KashiaExplores: Tales of Discovery

    • About

  • The lost songs

    “Ważne są dni, których jeszcze nie znamy” — “Important are the days we do not know yet.”
    I first heard Marek Grechuta’s voice drifting through a scene in Boys Don’t Cry. The melody stayed with me long after the film ended. There was something tender yet steady in the way Grechuta sang about time, loss, and resilience — as if he knew that sorrow, too, could be gentle if we let it. The song is about confronting tragedy, about the quiet art of continuing. It promises that even after everything breaks, the heart can still be warm — still hopeful.

    Then came “Przez ile dróg,” the Polish version of Bob Dylan’s “Blowin’ in the Wind.”
    I remember hearing it and recognizing, even as a child, that its questions reached far beyond translation. How many roads must a man walk down before you call him a man?
    That was the first time I realized how often art travels unseen — borrowed, adapted, sometimes uncredited. Many of the songs I thought were Polish had been carried across borders, re-born in another language.

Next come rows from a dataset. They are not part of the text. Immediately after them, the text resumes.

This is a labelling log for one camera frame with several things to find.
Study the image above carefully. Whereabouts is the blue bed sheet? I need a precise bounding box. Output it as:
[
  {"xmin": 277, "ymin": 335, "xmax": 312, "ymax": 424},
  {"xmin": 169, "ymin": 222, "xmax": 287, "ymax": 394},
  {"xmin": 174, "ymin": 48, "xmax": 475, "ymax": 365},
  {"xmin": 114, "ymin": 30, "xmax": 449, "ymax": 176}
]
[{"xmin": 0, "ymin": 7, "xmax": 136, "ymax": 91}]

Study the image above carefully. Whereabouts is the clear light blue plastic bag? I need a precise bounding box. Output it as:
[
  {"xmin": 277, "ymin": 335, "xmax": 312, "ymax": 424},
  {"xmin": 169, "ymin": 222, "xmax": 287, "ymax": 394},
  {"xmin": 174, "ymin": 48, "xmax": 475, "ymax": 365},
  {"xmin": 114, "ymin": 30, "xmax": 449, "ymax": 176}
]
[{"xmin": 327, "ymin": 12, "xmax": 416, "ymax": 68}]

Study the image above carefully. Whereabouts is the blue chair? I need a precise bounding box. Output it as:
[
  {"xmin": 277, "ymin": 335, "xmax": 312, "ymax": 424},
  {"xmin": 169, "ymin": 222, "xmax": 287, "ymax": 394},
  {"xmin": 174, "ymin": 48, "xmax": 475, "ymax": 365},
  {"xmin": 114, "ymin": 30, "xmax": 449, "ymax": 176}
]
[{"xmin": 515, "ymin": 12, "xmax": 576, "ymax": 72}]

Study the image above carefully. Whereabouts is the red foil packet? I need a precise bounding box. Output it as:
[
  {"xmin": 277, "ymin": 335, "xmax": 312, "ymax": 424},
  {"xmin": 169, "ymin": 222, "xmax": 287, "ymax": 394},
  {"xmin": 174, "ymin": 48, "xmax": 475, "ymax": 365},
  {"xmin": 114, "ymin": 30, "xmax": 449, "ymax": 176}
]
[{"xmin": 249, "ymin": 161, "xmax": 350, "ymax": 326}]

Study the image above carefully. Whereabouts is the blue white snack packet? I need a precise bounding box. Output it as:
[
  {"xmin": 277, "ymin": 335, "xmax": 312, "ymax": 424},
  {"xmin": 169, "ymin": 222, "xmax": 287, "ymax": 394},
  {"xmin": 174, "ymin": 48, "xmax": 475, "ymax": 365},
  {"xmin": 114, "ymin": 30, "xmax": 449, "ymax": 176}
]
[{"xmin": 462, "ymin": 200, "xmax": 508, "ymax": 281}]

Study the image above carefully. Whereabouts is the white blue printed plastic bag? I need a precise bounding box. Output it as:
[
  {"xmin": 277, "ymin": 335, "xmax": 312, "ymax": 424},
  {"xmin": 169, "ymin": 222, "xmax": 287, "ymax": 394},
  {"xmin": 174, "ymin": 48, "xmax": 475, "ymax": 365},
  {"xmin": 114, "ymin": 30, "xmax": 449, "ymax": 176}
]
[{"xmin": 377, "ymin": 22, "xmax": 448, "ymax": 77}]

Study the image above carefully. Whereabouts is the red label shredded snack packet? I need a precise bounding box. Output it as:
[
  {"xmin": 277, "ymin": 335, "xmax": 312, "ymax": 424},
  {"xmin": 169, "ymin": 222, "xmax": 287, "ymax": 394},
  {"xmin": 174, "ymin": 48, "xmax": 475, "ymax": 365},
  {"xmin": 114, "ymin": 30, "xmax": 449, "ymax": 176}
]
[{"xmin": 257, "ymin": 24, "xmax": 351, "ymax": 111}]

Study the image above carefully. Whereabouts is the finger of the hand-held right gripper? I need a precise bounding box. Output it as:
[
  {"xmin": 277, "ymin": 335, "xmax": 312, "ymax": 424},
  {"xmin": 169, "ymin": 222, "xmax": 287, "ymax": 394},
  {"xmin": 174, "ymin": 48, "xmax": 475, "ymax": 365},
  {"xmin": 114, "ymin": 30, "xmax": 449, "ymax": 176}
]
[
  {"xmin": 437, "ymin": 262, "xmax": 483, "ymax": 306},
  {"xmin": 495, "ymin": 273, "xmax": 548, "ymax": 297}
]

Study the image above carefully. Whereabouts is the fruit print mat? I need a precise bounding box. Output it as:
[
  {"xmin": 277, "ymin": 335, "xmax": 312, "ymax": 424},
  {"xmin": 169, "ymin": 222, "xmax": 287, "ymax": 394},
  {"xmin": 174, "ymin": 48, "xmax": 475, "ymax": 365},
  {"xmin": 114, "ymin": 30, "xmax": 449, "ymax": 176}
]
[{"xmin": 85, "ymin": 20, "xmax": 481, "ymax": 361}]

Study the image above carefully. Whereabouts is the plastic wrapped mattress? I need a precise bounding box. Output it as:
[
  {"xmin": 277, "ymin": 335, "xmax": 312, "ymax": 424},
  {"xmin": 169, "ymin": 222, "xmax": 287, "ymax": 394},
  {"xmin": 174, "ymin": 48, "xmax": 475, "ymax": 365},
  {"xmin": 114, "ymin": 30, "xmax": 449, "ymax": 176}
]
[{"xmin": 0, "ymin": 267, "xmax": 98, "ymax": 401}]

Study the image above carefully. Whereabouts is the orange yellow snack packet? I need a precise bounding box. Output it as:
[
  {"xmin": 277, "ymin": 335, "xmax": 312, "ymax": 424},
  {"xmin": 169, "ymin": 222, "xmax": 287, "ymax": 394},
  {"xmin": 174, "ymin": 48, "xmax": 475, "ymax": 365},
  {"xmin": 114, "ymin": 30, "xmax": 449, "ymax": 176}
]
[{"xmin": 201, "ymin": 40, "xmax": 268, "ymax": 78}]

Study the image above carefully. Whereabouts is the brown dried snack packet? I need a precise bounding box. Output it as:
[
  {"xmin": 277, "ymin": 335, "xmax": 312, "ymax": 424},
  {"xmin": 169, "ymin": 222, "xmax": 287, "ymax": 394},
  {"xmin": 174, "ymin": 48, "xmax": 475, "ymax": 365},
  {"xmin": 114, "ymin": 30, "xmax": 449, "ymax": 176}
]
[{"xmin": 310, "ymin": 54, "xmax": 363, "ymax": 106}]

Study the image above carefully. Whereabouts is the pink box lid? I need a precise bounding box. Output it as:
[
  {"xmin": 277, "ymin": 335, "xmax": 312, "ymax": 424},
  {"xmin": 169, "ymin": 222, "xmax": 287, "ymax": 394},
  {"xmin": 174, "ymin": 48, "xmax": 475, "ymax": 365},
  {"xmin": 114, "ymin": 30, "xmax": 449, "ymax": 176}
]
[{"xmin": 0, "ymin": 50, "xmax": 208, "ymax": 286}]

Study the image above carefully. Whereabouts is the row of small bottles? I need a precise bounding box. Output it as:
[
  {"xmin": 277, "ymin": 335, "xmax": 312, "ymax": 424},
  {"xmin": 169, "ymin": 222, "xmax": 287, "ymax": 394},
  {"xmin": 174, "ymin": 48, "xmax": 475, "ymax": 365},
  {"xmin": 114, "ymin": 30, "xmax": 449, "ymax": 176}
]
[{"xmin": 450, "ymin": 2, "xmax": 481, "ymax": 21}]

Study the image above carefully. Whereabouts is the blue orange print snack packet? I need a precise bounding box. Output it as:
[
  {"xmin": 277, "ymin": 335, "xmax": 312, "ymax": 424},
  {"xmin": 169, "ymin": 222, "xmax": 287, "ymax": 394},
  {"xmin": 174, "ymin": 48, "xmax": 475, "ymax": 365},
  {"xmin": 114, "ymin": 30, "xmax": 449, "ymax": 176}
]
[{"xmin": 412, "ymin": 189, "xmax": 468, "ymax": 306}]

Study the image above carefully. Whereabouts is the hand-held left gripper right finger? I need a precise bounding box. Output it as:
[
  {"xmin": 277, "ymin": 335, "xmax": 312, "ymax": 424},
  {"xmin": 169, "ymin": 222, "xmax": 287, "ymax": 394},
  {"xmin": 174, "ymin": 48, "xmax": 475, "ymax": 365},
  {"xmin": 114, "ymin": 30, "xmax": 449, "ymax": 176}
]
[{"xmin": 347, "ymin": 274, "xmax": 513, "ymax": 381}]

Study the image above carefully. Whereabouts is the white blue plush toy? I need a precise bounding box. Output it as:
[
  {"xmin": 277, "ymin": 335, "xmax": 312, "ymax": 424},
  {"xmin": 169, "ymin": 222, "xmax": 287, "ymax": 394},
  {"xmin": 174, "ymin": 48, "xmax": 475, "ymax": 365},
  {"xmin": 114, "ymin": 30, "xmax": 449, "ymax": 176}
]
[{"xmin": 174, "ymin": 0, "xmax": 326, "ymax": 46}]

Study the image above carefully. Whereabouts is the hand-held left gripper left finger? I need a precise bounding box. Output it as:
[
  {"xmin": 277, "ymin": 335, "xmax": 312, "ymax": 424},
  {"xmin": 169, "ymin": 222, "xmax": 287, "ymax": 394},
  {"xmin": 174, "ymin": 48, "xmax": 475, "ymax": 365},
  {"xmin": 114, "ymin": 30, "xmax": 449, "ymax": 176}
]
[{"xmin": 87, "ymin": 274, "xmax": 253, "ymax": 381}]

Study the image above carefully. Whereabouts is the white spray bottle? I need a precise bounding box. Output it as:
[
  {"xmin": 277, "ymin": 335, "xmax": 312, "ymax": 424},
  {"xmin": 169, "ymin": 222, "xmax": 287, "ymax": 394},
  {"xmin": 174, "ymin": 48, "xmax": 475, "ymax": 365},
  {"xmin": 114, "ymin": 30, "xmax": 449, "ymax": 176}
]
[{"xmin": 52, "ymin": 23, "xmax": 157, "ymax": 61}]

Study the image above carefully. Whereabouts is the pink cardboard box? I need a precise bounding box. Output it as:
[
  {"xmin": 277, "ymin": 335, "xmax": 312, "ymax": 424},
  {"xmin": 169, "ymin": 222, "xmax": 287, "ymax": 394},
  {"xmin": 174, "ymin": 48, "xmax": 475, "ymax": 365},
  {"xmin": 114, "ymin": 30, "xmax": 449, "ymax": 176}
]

    This one, though, had a special place in my childhood. It opened every new school year — a kind of anthem for beginnings. I can still hear it echoing through the school hall, soft and solemn, as we stood in rows with ribbons in our hair and new notebooks in our hands.

    Later came The Beatles — “You Say Yes, I Say No” and “Yellow Submarine” — and “California Dreamin’” by The Mamas and the Papas.
    Those songs arrived with my first English lessons, when I was thirteen. Our teacher believed music was the best way to learn a language, and she was right. She sang with us, taught us the rhythm of English through melody. She also led the school’s music club and shared stories of her own adventures — sailing through storms, learning sea shanties, collecting songs like postcards from faraway harbours. Her voice and her stories made me want to explore life in the same fearless way.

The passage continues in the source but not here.